A ball of fire erupts early in the morning of June 26 at an alleged Iranian missile facility east of Tehran. |
Iran’s missile program is the elephant in the room in discussions about renewed U.S. sanctions on Tehran. This month the Trump administration sought to snap back sanctions on Iran, a demand that has been met with a cold shoulder by Russia, China and even U.S. allies in Europe. While the main point of contention has generally been Iran’s nuclear program, Secretary of State Mike Pompeo has indicated that Iran’s ballistic missile threat is also a major target of U.S. sanctions.
Iran has been building ballistic missiles for many years—reverse engineering components, building on Russian or Chinese models and even working with North Korea to increase the range and precision of the rockets. When Washington announced new sanctions on Iran in late September, a U.S. official familiar with the sanctions said that Iran had resumed work with North Korea on long-range missiles. But the controversy over Iran’s missile program is frequently misunderstood.
In June there was a mysterious explosion at an alleged Iranian missile facility east of Tehran, near an area called Khojir. Days later, another explosion damaged the nuclear facility at Natanz. Iran suspects foreign sabotage. It may be a coincidence that the two incidents happened in such rapid succession. But Iran’s missiles are closely connected to the country’s nuclear program.
Stockpiling enriched uranium that could be used in a nuclear bomb, as Iran is doing, is only part of Tehran’s nuclear agenda. Even if Iran built a nuclear bomb it would have to test it and would need a way to deliver it. Nuclear bombs can be dropped from aircraft, as the U.S. did in 1945, but the preferred method since the Cold War is to put them on long-range missiles. Iran has been using missiles for decades. These include the Shahab series started in the 1980s and the Zelzal and Fateh series of the 1990s and early 2000s.
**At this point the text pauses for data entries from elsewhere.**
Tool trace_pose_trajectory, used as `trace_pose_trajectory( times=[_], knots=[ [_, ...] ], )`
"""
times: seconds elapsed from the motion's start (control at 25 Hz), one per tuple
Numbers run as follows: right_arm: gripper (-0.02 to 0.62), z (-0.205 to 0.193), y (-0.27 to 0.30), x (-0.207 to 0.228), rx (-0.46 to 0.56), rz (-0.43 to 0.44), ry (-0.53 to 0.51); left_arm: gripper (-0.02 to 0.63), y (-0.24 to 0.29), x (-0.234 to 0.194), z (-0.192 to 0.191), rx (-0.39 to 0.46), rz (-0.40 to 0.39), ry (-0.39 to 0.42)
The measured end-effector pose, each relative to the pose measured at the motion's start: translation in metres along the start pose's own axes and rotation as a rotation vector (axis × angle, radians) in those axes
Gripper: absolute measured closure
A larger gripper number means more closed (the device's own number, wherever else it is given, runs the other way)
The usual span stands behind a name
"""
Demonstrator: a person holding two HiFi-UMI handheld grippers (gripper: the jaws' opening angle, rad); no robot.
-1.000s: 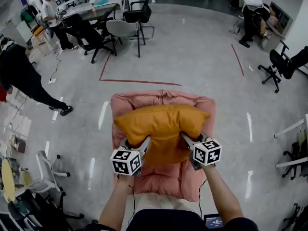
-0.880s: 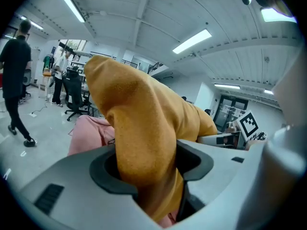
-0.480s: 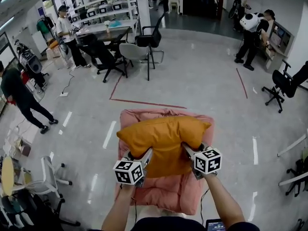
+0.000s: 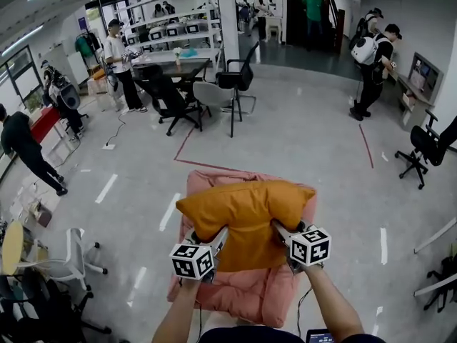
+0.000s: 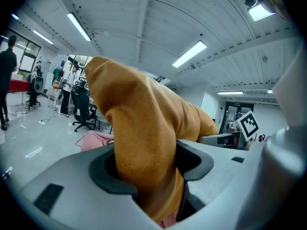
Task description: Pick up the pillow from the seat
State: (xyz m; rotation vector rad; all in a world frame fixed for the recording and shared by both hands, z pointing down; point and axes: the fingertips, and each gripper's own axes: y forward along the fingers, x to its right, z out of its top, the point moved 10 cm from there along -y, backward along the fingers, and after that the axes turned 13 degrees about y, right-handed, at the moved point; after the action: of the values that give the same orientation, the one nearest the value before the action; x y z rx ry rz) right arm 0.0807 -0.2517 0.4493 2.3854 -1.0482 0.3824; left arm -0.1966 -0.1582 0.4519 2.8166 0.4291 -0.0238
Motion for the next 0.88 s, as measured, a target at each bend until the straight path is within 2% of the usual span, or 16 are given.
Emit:
trace_pose_trajectory(
  times=[0.56,0.88],
  knots=[
    [0.423,0.008,-0.035,-0.014,0.025,0.113,-0.057,0.344,-0.048,0.042,0.01,0.057,0.104,0.003],
    [0.417,0.008,-0.025,-0.021,0.005,0.167,-0.071,0.339,-0.063,0.041,0.007,0.063,0.157,-0.011]
  ],
)
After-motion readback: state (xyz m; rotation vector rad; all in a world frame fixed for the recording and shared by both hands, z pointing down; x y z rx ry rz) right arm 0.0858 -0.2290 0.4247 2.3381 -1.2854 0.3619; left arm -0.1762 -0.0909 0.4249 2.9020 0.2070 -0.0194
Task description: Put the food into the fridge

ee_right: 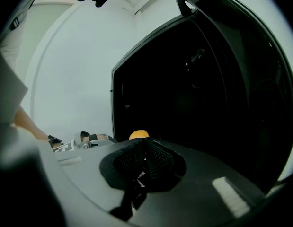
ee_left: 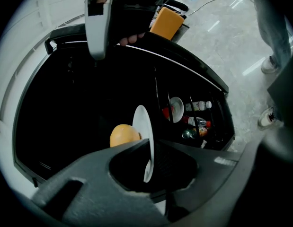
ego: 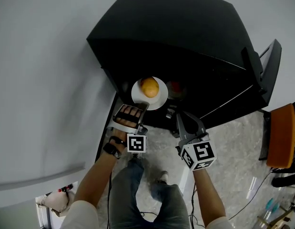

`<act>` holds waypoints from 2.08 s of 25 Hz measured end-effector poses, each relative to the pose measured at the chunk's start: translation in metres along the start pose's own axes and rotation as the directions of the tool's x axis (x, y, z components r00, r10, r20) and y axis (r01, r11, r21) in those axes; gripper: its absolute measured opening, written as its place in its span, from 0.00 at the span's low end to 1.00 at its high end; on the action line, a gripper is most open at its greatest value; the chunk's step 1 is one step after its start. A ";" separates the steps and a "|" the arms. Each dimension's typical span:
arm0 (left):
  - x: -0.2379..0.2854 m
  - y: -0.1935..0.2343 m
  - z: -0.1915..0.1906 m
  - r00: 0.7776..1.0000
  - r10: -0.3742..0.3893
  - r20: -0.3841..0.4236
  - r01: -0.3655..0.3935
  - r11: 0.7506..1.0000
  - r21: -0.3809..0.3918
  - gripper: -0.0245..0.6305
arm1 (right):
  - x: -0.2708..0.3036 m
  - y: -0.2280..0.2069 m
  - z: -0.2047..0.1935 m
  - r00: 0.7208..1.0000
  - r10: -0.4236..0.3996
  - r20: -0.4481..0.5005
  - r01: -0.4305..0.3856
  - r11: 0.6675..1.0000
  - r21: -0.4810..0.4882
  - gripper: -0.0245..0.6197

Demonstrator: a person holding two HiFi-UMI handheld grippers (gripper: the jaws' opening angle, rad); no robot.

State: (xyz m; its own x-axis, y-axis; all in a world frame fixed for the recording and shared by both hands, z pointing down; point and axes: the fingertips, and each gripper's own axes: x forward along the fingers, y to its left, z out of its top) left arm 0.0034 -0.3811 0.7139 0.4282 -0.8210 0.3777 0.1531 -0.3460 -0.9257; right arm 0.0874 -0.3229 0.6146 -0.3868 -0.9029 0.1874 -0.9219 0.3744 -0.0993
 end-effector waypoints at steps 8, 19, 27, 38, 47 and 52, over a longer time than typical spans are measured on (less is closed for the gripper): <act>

Iran possesses the largest ballistic missile arsenal in the Middle East.
In the last decade Iran increased the capabilities of these missiles. It said it used Fateh 313 and Qiam missiles to target U.S. forces in Iraq in January 2020 after Washington killed Iranian IRGC Quds force commander Qasem Soleimani. In 2018 it also achieved extreme precision using Fateh 110 missiles against Kurdish dissidents near Koya in northern Iraq. It also fired missiles over Iraq into Syria to target ISIS in October 2018. These are major accomplishments and should be understood to represent an achievement for Tehran. Despite many years of sanctions, it increased its ballistic missile capabilities, with longer ranges and better precision. It has also trafficked this technology and missiles to its allies, including Houthi rebels in Yemen, Hezbollah in Lebanon, and militias in Iraq and Syria. Iran’s own government media frequently boast about these missile capabilities and Tehran’s intention to export its weapon systems.
Pompeo, who has championed the new sanctions, has frequently identified the missile program as a major threat. “Iran possesses the largest ballistic missile force in the Middle East, and it has exported both missiles and missile production,” the State Department said on September 21. However the U.S. has not spelled out how it intends to counter a threat that has grown even as sanctions increased.
This is where the problem comes in. Iran keeps showing off its missiles. It shot a military satellite into space this year and continues to work on expanding both liquid- and solid-fueled rockets. Iranian foreign minister Javad Zarif has dismissed US complaints about the program. This means that Iran will continue to tinker with missiles that would likely be the delivery mechanism for a nuclear bomb if the regime ever builds one. Even without the bomb, the increased precision of the missiles, combined with drone and cruise missile threats, is a growing threat to Israel, Saudi Arabia, the UAE and U.S. bases in the Gulf and Iraq. It is a threat Iran already showed off with an attack on Saudi Arabia last year aimed at the Abqaiq oil facility.
Investing in better missile defense is one way to help protect against such an attack. U.S. support for Israeli missile defense programs such as Arrow, David’s Sling and Iron Dome has proven successful. That is why the U.S. army is looking at Iron Dome as a solution for short-range threats. But the overall threat is more complex because long-range missiles can threaten sites across thousands of miles, from the Gulf of Oman to the Mediterranean. Putting in place enough missile defense batteries of multiple layers across a half-dozen U.S. allies in the region is a complex challenge.
Iran will continue to develop its missile arm. In some ways international focus on the nuclear program was a welcome distraction for Tehran, which has since poured investment into this alternative danger. Understanding what Iran has accomplished in the last few years is at least a first step toward understanding what Tehran is up to with its long-range missiles.
Seth Frantzman is a Ginsburg-Milstein Writing Fellow at the Middle East Forum and senior Middle East correspondent at The Jerusalem Post.